Search the entries for the string "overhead" and give the number of lines that hold it, nothing more.

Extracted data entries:

╔══

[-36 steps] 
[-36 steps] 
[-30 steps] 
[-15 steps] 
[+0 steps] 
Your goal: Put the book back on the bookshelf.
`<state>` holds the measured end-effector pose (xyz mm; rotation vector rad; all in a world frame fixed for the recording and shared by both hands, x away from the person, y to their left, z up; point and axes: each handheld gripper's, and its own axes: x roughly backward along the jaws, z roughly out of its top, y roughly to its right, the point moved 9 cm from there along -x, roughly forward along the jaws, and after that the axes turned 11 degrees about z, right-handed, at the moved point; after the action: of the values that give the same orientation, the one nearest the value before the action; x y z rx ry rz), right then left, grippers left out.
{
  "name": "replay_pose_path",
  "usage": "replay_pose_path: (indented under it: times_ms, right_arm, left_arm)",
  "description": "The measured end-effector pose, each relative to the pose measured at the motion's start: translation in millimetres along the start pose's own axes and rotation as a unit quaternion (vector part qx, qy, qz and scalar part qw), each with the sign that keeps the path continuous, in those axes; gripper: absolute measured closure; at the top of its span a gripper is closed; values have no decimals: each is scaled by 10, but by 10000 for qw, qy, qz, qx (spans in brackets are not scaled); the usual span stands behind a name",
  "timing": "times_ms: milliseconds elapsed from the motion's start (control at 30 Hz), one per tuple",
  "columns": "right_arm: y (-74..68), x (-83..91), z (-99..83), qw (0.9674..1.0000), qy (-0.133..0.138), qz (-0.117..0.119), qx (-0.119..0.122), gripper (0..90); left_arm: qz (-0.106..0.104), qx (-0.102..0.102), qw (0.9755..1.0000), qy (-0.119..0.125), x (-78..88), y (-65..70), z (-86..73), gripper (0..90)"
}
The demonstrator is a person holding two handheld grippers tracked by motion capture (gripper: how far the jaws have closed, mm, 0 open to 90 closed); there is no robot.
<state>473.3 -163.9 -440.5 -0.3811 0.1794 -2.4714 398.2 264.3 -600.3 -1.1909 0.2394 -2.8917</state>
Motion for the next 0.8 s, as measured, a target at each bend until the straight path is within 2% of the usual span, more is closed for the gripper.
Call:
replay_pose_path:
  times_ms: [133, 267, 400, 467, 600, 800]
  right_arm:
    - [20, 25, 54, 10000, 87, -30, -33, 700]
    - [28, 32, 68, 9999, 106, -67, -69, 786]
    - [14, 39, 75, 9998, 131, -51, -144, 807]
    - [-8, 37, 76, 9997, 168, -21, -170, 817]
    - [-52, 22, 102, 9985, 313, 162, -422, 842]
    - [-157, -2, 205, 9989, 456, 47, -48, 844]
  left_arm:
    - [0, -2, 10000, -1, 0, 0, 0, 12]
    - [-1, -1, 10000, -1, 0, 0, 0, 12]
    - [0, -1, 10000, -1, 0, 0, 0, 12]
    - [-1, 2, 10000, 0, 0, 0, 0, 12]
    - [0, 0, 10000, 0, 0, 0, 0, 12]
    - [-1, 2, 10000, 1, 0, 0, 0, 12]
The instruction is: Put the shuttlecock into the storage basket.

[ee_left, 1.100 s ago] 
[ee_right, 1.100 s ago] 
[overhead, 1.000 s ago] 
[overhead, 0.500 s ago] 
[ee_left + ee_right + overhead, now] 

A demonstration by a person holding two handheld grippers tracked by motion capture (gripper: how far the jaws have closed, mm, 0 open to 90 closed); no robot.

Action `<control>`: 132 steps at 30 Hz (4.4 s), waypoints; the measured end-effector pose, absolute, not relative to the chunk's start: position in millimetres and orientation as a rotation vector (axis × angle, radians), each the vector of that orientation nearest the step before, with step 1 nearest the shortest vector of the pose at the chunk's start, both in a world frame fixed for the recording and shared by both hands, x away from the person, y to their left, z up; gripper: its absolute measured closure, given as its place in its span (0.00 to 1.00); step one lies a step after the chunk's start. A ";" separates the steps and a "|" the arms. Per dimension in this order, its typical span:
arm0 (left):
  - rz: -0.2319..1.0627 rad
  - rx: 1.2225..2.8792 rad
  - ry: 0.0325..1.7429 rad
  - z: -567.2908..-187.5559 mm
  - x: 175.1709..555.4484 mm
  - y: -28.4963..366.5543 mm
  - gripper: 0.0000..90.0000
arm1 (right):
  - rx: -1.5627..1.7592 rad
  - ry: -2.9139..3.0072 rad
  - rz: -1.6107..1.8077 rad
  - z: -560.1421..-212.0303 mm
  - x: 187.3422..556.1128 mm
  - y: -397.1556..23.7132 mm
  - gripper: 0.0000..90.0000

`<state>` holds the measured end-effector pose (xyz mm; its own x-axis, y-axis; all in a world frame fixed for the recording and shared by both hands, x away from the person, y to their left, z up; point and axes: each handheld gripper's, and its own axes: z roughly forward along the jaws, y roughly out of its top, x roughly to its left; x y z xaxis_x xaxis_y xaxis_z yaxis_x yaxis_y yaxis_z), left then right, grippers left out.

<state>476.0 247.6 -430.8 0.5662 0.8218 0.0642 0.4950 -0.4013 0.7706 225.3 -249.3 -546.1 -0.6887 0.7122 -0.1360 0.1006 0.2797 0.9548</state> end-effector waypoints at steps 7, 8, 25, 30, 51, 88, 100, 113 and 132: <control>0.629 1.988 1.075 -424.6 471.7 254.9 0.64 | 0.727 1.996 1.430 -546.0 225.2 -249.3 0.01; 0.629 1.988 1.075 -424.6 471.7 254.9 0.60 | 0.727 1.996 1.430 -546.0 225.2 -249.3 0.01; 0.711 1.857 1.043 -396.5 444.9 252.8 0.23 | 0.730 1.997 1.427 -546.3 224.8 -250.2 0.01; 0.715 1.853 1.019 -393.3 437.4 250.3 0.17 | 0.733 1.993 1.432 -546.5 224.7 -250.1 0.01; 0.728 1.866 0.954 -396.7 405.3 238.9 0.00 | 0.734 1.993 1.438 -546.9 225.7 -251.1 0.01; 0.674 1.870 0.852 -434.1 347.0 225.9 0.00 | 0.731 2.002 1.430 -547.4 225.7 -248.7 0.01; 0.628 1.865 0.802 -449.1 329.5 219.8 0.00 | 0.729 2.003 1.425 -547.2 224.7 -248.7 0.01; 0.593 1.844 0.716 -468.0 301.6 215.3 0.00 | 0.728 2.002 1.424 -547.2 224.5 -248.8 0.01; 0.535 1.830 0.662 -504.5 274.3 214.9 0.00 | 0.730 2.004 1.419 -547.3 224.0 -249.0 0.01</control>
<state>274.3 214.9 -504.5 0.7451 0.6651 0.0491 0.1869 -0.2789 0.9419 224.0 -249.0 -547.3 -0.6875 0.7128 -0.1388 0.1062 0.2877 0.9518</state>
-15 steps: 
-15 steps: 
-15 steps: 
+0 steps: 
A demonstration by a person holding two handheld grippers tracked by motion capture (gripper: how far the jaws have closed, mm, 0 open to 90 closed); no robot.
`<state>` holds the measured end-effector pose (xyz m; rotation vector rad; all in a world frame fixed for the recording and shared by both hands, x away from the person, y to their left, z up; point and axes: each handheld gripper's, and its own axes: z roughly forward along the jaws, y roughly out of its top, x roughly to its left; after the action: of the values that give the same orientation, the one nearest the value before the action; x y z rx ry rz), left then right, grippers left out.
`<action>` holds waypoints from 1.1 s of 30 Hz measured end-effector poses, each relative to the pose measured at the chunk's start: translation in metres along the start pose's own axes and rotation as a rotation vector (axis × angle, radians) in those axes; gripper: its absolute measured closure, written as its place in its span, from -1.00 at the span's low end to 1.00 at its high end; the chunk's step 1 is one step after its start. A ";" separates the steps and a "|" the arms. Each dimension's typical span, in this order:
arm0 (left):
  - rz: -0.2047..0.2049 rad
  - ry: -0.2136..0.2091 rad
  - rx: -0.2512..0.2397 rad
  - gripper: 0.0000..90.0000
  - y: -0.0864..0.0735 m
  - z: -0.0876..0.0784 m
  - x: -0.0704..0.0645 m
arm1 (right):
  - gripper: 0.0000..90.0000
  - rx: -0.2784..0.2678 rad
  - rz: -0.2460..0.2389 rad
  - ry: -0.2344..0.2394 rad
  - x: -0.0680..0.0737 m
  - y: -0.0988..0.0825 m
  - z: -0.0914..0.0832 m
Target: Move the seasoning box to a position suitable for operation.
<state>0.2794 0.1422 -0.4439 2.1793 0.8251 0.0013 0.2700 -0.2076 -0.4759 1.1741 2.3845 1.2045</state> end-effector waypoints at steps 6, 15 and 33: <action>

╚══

_Response to this task_
3